### Task item:
Only one stretch of the data below is wanted: the lines from the one with "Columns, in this" through the one with "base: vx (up", repeated exactly.
---*---
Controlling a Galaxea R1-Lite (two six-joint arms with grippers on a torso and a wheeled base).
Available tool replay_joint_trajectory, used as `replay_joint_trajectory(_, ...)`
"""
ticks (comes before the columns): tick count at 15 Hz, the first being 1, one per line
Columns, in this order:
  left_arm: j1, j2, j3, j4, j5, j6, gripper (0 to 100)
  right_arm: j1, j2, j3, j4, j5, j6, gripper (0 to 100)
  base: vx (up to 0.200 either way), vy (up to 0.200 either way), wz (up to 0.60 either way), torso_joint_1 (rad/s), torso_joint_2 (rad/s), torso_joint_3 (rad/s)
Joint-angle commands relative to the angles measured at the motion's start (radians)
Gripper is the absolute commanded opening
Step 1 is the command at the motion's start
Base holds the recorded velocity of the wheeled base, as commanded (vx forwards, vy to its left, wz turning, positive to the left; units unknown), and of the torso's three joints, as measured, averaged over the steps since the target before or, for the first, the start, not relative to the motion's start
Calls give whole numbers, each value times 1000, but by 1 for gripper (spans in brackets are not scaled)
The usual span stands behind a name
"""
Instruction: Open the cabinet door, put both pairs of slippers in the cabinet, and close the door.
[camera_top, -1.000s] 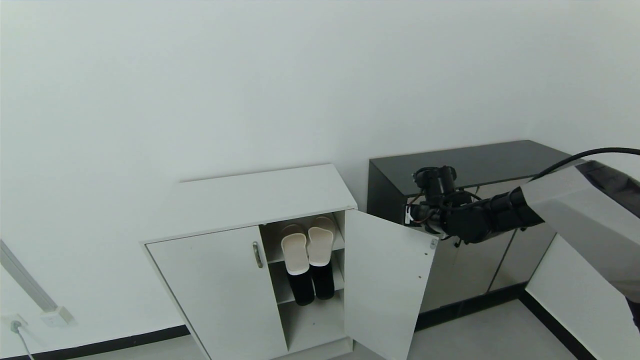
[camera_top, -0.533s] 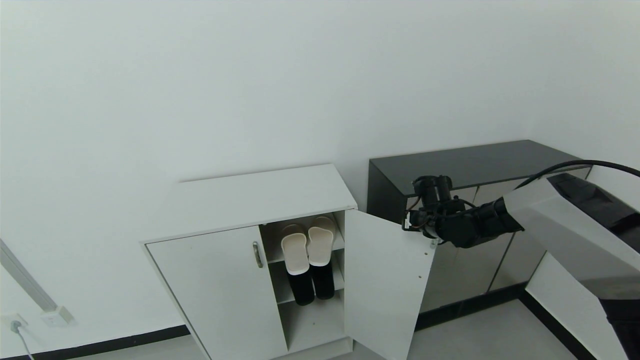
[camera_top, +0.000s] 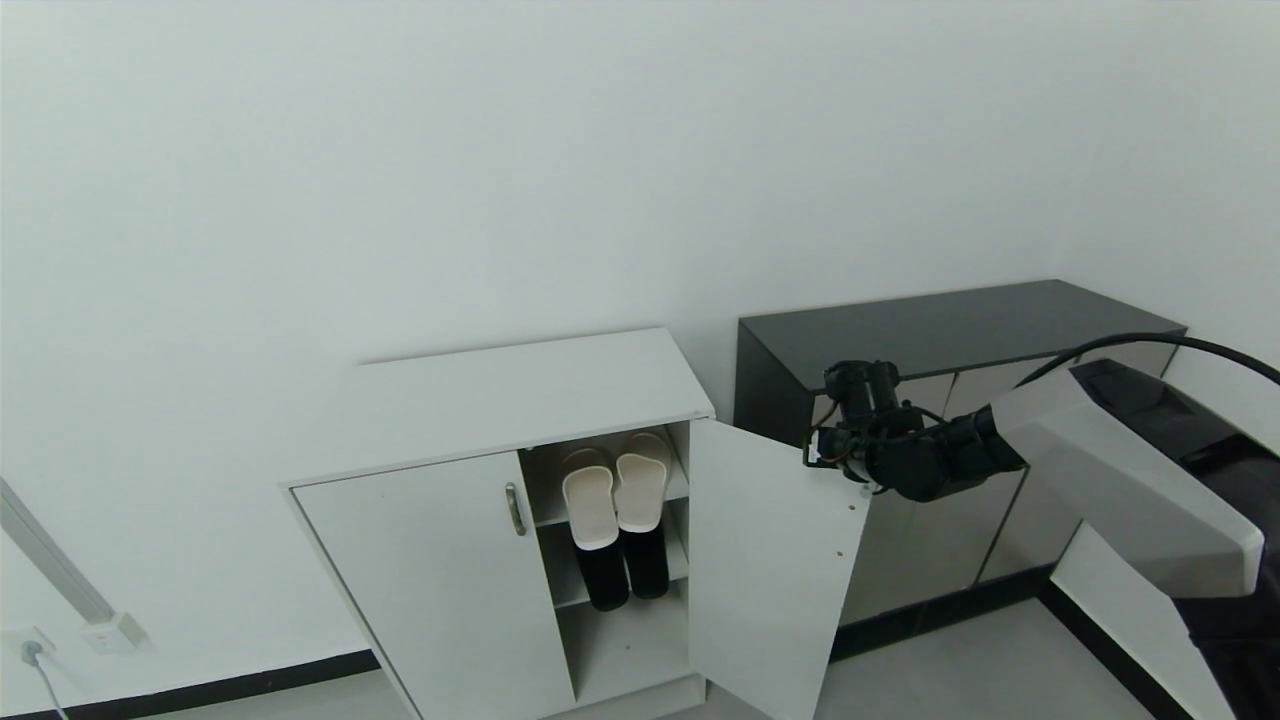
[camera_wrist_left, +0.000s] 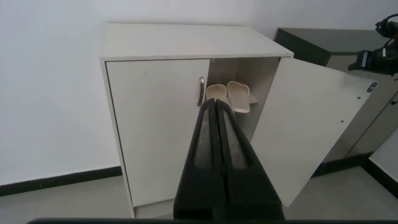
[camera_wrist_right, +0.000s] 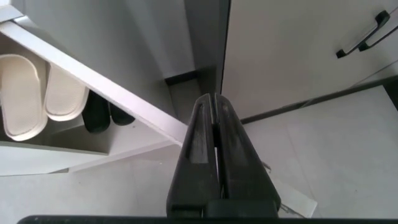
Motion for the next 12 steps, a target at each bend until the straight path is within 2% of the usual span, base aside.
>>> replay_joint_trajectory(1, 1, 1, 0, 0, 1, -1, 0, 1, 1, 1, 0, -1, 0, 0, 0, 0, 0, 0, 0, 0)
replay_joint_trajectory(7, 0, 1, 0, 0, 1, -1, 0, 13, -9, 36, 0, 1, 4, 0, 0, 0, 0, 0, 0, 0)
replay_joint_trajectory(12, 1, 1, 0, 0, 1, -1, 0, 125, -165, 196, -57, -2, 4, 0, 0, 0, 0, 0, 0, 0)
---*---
### Solution to this task:
Columns, in this order:
  left_arm: j1, j2, j3, j4, j5, j6, gripper (0 to 100)
  right_arm: j1, j2, j3, j4, j5, j6, gripper (0 to 100)
  base: vx (up to 0.200 either way), vy (up to 0.200 either way), wz (up to 0.60 either way), torso_joint_1 (rad/s), torso_joint_2 (rad/s), torso_joint_3 (rad/s)

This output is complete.